At the rally, contingents from Berks and Schuylkill counties sought out Reps. Jerry Knowles, Barry Jozwiak, Gary Day, and Ryan Mackenzie and Senators Bob Mensch and David Argallto ask for their support of fair redistricting reform legislation. They thanked Rep Mark Rozzi, Tom Caltagirone, Mark Gillan, Jim Cox, Mike Tobash,and David Maloney and Senators JudySchwenk and John Rafferty for supporting redistricting reform.Our contingents visited House State Committee Chair Rep. Daryl Metcalfe to urge reinstating HB722 in its original form.
At the time of its amendment last week, HB722 was the most co-sponsored piece of legislation this session, with 110 representatives putting their names on it. Corresponding legislation in the Senate, Senate Bill 22, now has 22 co-sponsors. It recently received its first hearing in the Senate State Government Committee and is slated for a second on April 24.
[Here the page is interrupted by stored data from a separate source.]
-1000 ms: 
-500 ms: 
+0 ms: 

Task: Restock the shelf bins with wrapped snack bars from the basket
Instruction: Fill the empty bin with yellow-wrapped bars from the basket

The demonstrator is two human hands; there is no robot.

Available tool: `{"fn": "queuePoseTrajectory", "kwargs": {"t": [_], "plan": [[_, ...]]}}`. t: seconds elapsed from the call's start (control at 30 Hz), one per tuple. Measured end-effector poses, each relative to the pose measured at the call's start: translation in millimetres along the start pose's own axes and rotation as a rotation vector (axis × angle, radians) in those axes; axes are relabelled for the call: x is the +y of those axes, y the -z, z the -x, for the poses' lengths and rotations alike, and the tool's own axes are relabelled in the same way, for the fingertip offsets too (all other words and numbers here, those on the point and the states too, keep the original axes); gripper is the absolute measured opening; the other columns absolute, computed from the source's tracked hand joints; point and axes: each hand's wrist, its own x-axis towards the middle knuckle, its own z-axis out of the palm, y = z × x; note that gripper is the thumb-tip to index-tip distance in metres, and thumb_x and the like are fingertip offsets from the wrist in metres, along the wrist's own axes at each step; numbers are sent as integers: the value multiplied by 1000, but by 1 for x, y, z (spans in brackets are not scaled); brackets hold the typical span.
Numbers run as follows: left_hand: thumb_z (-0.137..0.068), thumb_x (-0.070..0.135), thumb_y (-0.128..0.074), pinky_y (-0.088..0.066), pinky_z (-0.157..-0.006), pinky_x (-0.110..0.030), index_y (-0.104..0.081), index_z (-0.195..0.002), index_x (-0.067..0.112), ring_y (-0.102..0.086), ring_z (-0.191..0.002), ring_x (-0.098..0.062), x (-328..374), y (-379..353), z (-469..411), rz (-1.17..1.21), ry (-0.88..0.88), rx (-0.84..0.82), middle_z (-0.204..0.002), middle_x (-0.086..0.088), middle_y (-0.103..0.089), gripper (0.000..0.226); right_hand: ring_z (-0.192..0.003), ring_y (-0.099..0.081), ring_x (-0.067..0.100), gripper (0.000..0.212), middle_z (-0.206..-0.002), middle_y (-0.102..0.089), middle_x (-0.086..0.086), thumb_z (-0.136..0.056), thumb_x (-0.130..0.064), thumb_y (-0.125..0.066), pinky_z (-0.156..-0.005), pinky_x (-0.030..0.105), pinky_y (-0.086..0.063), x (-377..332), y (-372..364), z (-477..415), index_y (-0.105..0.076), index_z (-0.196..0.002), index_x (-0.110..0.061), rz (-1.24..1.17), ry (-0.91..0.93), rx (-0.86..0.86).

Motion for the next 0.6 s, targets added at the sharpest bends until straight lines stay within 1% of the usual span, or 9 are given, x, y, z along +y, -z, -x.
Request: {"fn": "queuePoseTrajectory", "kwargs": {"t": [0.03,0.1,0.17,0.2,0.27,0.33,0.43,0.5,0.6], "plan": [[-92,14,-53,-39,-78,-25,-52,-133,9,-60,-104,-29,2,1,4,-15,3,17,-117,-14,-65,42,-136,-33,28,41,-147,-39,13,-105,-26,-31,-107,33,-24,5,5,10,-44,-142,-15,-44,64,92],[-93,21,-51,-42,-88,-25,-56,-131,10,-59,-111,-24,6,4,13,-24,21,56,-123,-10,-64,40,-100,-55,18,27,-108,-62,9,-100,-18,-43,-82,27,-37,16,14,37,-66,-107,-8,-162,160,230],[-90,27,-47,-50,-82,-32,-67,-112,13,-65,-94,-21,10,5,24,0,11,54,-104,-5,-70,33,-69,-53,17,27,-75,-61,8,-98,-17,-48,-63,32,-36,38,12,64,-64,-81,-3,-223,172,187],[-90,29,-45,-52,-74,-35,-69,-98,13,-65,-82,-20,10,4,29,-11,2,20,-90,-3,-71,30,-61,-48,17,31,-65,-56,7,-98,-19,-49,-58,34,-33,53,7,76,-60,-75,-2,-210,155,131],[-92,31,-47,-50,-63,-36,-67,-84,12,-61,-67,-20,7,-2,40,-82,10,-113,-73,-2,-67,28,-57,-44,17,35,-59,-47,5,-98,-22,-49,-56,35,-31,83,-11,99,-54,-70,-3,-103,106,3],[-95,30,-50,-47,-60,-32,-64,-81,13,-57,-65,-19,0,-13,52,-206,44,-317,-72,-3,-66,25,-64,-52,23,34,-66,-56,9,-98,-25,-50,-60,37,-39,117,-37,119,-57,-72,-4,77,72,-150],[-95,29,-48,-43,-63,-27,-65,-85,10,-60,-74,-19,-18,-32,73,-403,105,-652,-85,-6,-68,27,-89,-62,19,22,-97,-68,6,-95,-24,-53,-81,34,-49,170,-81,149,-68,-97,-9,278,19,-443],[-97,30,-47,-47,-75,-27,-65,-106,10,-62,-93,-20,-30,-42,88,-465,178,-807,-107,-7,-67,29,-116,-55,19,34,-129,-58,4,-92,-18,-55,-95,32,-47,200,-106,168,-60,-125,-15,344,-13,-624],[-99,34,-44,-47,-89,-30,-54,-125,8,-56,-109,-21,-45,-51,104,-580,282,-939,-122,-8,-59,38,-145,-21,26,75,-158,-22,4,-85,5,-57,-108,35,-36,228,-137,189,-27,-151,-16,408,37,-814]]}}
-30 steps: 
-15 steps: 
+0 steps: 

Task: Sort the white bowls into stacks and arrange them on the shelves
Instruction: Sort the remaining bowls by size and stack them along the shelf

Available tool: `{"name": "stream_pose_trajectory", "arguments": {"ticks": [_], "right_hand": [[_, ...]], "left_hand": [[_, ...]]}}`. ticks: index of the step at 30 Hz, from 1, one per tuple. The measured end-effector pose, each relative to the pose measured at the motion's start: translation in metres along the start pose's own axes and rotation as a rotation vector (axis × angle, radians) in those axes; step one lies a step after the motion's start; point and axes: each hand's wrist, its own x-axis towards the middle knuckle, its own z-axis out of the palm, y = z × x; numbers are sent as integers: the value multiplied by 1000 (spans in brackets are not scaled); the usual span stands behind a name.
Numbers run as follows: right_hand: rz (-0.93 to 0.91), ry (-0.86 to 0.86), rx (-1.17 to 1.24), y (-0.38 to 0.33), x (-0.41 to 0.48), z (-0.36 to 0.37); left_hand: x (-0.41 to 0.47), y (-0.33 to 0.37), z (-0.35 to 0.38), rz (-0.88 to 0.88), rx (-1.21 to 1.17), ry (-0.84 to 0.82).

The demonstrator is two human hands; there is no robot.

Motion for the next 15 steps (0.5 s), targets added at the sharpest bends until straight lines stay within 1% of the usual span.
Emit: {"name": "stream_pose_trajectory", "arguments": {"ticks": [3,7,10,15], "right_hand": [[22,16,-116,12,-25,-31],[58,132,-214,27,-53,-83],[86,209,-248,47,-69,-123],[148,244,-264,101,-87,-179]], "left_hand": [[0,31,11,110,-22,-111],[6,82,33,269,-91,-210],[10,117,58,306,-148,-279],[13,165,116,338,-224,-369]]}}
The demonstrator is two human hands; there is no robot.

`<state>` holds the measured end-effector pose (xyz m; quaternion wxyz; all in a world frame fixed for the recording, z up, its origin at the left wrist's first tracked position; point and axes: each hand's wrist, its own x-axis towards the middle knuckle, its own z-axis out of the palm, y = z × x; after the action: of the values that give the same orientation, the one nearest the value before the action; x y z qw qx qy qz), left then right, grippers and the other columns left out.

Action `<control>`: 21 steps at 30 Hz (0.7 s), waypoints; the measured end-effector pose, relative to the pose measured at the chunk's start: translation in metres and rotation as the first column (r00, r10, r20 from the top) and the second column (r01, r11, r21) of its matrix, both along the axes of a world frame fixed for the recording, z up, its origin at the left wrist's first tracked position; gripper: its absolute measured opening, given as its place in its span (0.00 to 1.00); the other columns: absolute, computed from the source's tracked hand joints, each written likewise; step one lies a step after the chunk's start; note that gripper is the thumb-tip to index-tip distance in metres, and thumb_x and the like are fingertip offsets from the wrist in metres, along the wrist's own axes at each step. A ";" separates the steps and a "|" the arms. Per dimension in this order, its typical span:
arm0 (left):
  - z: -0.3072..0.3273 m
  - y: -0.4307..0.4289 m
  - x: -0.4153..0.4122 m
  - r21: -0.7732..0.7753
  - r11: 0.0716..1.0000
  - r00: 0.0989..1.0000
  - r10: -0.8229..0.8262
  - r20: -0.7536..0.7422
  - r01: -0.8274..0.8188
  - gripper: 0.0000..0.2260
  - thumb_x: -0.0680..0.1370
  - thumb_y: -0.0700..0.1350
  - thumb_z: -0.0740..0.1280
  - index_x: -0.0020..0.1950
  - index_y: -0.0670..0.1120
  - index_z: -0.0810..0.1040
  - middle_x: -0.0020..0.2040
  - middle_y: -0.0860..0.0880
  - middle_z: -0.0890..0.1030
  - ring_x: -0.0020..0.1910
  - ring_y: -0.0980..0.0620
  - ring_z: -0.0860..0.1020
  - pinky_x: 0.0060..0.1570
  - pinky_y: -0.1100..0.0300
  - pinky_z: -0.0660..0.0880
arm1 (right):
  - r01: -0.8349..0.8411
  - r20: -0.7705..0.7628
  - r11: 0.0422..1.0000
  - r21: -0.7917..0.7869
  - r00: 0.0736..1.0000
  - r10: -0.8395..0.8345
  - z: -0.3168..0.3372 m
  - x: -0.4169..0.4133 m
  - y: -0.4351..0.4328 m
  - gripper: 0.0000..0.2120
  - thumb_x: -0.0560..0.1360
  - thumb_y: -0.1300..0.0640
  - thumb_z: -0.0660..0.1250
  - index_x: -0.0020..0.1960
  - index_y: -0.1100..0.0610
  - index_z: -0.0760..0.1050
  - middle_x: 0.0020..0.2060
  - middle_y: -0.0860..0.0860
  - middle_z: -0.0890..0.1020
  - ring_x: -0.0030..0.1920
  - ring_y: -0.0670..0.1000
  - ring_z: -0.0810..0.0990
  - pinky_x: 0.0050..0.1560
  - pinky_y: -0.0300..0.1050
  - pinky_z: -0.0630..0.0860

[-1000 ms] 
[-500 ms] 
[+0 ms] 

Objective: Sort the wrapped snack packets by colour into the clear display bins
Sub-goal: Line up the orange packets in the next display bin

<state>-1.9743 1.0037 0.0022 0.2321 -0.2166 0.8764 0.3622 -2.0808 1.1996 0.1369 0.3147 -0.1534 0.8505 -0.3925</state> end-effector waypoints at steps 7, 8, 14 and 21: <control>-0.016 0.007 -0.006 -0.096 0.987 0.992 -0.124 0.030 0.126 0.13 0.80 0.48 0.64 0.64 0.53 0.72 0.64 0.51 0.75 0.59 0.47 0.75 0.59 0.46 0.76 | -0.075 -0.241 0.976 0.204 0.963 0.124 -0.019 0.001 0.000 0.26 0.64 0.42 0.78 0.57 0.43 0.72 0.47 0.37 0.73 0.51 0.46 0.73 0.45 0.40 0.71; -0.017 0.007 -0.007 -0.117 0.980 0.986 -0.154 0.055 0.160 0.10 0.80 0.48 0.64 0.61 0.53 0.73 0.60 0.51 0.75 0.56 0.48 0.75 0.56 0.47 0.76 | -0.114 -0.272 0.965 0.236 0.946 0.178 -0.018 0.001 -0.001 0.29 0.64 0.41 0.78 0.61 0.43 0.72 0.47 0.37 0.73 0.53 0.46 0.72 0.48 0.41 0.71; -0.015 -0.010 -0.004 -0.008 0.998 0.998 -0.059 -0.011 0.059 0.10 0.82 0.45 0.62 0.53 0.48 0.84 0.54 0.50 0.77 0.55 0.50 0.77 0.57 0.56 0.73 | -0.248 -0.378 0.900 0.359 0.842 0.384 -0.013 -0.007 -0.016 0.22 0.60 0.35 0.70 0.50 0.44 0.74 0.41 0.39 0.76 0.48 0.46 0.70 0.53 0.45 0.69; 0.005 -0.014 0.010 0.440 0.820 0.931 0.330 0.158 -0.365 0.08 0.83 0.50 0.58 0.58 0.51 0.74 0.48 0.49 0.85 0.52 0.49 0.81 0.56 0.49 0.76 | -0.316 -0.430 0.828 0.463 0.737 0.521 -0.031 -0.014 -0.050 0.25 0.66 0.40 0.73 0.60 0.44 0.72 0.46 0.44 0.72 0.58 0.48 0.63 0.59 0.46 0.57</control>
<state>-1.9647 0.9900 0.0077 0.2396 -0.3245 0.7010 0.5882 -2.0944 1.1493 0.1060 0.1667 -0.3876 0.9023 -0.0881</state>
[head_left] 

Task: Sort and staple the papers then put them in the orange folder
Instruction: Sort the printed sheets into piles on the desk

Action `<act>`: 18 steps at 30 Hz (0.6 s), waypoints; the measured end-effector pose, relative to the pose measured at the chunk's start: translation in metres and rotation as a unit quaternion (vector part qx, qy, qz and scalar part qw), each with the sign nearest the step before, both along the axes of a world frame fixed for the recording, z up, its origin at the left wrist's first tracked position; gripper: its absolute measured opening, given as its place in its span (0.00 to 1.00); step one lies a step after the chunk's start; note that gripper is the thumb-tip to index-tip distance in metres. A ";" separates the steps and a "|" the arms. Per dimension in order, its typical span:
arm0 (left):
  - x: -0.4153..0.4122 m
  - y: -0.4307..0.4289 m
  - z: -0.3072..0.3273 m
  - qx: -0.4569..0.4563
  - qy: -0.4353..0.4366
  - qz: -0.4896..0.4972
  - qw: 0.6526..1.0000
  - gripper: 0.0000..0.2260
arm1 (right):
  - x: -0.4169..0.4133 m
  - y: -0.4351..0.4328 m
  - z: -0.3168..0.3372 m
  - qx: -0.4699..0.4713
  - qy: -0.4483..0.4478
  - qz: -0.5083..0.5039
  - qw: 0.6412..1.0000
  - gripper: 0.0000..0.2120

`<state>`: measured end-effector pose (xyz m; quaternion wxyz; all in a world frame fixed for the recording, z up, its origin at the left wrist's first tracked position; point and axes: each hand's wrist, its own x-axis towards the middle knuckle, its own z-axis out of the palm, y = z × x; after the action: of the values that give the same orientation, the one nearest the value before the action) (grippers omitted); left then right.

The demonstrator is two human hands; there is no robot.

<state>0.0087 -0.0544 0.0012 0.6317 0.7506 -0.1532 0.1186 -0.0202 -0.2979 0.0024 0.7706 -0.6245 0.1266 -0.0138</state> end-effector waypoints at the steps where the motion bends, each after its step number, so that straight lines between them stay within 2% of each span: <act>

Many speakers took time to thank sponsors of the legislation for their hard work thus far, while also imploring them to keep pushing for this reform. In order to pass a constitutional amendment in Pennsylvania, legislation must be passed in both the House and Senate in successive sessions and then approved by a statewide vote.
“Now is the time to create fair districts,” said Tim Stevens, leader of the Black Political Empowerment Project, to the energized crowd. “We need a new reality. We want people’s votes to actually mean something. We want people to feel that they actually have an opportunity to help determine who represents them. And we want to see the end of divisive and continued partisan bickering that is tearing our commonwealth apart and tearing our nation apart,” he continued, as the crowd chanted “This is what democracy looks like!”
The issue of gerrymandering has received national attention in the last few months as lawsuits challenging the legality of congressional maps in Wisconsin and Maryland reached the U.S. Supreme Court.
In Pennsylvania, challenges to the state’s congressional maps exposed the extent to which the practice of creating congressional districts to protect incumbents has undermined representative democracy in the state. These lawsuits, which were ultimately decided in the U.S. Court of Appeals and the State Supreme Court, resulted in a new legislative map. But that map will be subject to redistricting following the 2020 Census, which is why Fair Districts PA is rallying citizens behind a permanent reformation of the process.
“Democracy is a fragile thing and it must be protected,” said Rep. Eric Roe, the Republican prime sponsor of HB722. “Just like freedom, democracy is a fragile thing and it must be fought for and protected, and that is what we are going to do with an independent redistricting commission. There is a day coming when politicians will no longer be in the room when maps are drawn. There is a day coming when ‘we the people’ will be in that room and the sign on the door outside will say ‘no politicians allowed.’”
With primary elections looming next month, the subtext of the rally was clearly an effort to move redistricting reform front-and-center for voters across the state.
“This will be an election issue on May 15 and November 6,” Kuniholm said. “Today the people of Pennsylvania stood up for their rights as citizens of a representative democracy. But the fight to reclaim our democracy is far from over. Citizens of Pennsylvania are letting their legislators know that they want redistricting reform, and this issue is not going away.”